Они подходили один за другим. Пухлые фермеры с арендной платой в кармане. Арендаторы средней руки с деньгами, которые выручили за сбитое женой масло, прожигавшими дыру в их карманах. Одного за другим па их ощипывал. Пьяный ли, трезвый ли – то было одно из занятий, возможно, единственное, с которым он отлично справлялся.
– Сара восстановит состояние семьи не только землей, но и наличными, – лениво сказал Перегрин, улыбаясь мне.
Он не заметил, какой резкий взгляд бросила на него мать.
А я заметила. Его предостерегали от разговоров о долгах Хейверингов.
Она зря боялась, что я узнаю, я не была дурой. Я намеревалась велеть своим поверенным узнать, сколько Хейверинги задолжали, прежде чем сдержать обещание выйти замуж. Мистер Фортескью был человеком осторожным, и он бы удостоверился, что капитал, предназначавшийся моим детям, достался им на таких условиях, чтобы ни один муж, каким бы мотом он ни был, не смог проиграть его в карты.
Мы с Перри понимающе улыбнулись друг другу. Мы были нужны друг другу, мы друг другу нравились, мы доверяли друг другу. Никому из нас не было нужно ничего больше.
В тот вечер мы гуляли в саду.
В сумерки стало холодать, Перри накинул свой шелковый вышитый вечерний кафтан мне на плечи и предложил мне руку. Я оперлась на нее. Должно быть, мы мило смотрелись вместе: мои темно-рыжие кудри касались его плеча, а голову я держала высоко. Мое зеленое платье шуршало по траве, Перри был золотым и прекрасным, словно ангел. Мы шли рядом по вечернему саду и беседовали о деньгах и дружбе. О любви мы не говорили. Нам это не приходило в голову. Когда Перри вечером проводил меня до дверей спальни и поцеловал в губы, его прикосновение было прохладным, как светские поцелуи его матушки.

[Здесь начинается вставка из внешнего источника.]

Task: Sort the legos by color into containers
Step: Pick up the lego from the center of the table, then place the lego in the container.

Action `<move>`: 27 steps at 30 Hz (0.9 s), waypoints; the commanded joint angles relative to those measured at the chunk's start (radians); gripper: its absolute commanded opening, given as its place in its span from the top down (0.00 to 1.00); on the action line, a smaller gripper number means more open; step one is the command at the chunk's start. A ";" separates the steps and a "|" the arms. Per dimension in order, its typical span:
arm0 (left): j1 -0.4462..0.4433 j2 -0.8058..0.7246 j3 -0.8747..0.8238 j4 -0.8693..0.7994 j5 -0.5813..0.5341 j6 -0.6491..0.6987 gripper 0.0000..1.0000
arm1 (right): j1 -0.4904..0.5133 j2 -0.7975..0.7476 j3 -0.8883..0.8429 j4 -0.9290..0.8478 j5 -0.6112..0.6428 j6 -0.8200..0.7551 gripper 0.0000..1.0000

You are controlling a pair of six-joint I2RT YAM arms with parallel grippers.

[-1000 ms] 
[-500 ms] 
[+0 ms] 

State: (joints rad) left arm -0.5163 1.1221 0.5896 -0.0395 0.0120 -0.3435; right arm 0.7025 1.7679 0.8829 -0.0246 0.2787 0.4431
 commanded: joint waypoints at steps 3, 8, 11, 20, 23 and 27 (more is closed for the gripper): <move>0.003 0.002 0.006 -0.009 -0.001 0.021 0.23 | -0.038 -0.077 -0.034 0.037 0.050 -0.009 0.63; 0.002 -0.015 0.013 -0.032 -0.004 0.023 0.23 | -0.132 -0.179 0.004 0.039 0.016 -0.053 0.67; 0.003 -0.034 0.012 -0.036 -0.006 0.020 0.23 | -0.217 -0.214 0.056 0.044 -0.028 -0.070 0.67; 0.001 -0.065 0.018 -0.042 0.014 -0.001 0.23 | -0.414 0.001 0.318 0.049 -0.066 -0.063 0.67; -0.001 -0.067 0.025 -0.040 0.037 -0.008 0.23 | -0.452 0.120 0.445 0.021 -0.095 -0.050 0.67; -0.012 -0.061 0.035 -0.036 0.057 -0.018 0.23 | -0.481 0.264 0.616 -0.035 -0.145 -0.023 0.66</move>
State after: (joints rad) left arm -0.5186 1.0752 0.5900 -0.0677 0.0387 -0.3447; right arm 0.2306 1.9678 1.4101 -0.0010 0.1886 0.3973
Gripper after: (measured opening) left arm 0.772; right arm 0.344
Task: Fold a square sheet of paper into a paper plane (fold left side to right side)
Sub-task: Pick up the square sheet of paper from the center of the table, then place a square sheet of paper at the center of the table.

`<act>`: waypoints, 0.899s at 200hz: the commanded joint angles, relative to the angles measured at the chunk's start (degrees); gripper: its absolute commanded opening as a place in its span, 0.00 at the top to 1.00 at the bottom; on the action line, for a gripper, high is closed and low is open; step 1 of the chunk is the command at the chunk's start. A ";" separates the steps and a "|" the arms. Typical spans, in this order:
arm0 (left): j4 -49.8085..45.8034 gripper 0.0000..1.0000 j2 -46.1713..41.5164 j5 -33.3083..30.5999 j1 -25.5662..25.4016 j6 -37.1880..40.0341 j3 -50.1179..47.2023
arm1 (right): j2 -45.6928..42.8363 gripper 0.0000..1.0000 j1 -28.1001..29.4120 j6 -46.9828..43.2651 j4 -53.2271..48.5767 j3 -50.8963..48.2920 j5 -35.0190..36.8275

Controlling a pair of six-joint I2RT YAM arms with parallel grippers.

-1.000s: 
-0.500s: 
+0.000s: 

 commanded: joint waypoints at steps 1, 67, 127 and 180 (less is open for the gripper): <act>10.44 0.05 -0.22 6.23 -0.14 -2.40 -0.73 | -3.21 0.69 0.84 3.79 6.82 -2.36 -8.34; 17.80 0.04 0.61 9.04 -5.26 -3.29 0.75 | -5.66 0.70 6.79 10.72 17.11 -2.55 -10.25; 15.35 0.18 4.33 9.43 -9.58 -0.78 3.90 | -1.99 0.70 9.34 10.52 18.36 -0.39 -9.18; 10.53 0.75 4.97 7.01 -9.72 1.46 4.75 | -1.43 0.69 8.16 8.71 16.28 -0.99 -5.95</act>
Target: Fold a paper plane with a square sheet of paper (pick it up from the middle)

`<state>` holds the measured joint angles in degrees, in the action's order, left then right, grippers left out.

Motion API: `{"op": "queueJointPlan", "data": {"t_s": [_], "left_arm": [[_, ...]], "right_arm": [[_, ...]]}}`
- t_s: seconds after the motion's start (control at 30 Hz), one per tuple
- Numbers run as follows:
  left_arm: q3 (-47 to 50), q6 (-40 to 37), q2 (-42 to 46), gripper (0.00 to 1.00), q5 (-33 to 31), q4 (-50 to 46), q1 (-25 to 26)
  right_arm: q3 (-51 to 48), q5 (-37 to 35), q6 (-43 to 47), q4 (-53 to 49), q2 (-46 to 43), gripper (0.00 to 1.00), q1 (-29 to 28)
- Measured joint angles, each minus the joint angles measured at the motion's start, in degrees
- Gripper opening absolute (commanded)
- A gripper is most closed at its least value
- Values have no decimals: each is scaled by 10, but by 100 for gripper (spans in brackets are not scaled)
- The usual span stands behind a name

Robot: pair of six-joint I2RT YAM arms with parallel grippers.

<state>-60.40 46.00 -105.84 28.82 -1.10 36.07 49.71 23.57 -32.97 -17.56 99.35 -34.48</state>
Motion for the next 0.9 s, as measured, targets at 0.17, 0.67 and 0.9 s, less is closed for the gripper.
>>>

Я остановила его, когда он собирался уходить.
– Ты никогда не чувствуешь желания, Перри? – спросила я.
Он искренне встревожился.
– Едва ли, Сара, – неловко сказал он. – Ты бы хотела, чтобы чувствовал?
Я помолчала.
Во мне словно жили два человека.
Девочка, которая не выносила, когда к ней прикасается кто-то, кроме одного человека; девочка, которая много видела и слышала, когда была слишком мала, чтобы задуматься о том, что любовь имеет какое-то отношение к трясущейся койке и качающемуся фургону.
Вторым была девушка, становившаяся женщиной, видевшая, как мужчина, уходя, смотрел на нее, словно она убила его. Мужчина смотрел на нее со страстной любовью, а потом отвернулся и ушел.